(EXERCISE AIM): In the following listing, find the lines containing "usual" and report them.

(STORED DATA):

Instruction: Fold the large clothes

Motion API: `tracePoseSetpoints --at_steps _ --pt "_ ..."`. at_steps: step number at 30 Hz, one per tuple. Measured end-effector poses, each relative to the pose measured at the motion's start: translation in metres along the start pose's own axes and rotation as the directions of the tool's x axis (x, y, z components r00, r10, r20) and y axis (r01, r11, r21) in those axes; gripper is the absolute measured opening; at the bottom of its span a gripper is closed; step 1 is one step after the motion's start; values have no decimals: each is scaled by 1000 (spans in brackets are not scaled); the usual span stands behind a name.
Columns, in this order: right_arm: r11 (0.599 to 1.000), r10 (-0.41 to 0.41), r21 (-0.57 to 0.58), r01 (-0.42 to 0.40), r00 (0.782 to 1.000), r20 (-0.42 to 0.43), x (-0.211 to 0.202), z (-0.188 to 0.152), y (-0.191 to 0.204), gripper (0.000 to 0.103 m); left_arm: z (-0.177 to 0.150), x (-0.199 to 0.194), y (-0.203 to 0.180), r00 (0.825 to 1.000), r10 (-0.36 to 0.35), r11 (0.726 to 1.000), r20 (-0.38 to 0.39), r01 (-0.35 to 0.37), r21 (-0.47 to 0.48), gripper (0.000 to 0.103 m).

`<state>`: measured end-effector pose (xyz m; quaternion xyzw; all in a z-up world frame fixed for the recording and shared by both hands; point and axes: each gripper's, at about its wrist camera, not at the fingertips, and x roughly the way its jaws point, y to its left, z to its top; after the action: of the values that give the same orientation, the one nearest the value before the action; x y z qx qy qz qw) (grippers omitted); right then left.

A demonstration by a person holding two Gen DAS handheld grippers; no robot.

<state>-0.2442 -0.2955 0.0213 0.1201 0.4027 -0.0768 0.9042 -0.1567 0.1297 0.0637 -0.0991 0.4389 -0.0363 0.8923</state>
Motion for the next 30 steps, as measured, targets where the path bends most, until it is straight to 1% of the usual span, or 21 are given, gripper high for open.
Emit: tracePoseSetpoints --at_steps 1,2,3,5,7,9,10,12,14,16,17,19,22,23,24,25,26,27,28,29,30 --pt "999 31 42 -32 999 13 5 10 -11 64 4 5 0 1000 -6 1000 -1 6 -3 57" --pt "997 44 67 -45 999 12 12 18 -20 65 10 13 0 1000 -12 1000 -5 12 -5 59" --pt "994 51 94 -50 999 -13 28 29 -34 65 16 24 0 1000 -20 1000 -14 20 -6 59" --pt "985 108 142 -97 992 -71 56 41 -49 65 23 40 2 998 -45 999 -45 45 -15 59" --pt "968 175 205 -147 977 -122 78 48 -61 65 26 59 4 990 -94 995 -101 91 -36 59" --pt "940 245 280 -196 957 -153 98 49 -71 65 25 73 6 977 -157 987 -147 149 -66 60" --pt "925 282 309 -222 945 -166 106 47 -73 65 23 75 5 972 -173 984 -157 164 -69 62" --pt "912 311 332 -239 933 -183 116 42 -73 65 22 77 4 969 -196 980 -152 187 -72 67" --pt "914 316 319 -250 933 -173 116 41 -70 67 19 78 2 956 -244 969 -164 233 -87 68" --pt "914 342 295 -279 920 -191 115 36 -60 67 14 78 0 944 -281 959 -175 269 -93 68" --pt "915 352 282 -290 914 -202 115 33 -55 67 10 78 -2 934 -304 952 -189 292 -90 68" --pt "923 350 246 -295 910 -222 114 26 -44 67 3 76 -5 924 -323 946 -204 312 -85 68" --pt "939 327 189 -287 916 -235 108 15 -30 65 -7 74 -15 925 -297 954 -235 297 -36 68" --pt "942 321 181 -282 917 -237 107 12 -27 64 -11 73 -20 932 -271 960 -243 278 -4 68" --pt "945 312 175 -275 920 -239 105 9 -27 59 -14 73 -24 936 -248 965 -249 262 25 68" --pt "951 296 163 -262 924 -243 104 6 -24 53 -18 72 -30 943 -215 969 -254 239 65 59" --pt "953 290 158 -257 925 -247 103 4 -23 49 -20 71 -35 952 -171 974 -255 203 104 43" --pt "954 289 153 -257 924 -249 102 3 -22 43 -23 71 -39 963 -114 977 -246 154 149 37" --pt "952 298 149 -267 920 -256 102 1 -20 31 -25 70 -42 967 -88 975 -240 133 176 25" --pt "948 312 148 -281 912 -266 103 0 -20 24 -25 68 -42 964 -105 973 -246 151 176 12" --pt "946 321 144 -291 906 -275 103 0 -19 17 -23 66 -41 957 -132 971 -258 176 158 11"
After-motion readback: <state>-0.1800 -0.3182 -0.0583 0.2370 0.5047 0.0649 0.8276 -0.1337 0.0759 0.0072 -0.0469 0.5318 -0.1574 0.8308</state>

(OUTPUT BELOW):
Motion API: `tracePoseSetpoints --at_steps _ --pt "_ ..."`. at_steps: step number at 30 Hz, one per tuple. Measured end-effector poses, each relative to the pose measured at the motion's start: translation in metres along the start pose's own axes and rotation as the directions of the tool's x axis (x, y, z components r00, r10, r20) and y axis (r01, r11, r21) in those axes; gripper is the absolute measured opening; at the bottom of its span a gripper is closed; step 1 is one step after the motion's start; values have no decimals: each is scaled by 1000 (spans in brackets are not scaled); the usual span stands behind a name.
Motion for the next 30 steps, as measured, targets where the path bends most, until it is straight to 1% of the usual span, or 21 are given, gripper high for open.

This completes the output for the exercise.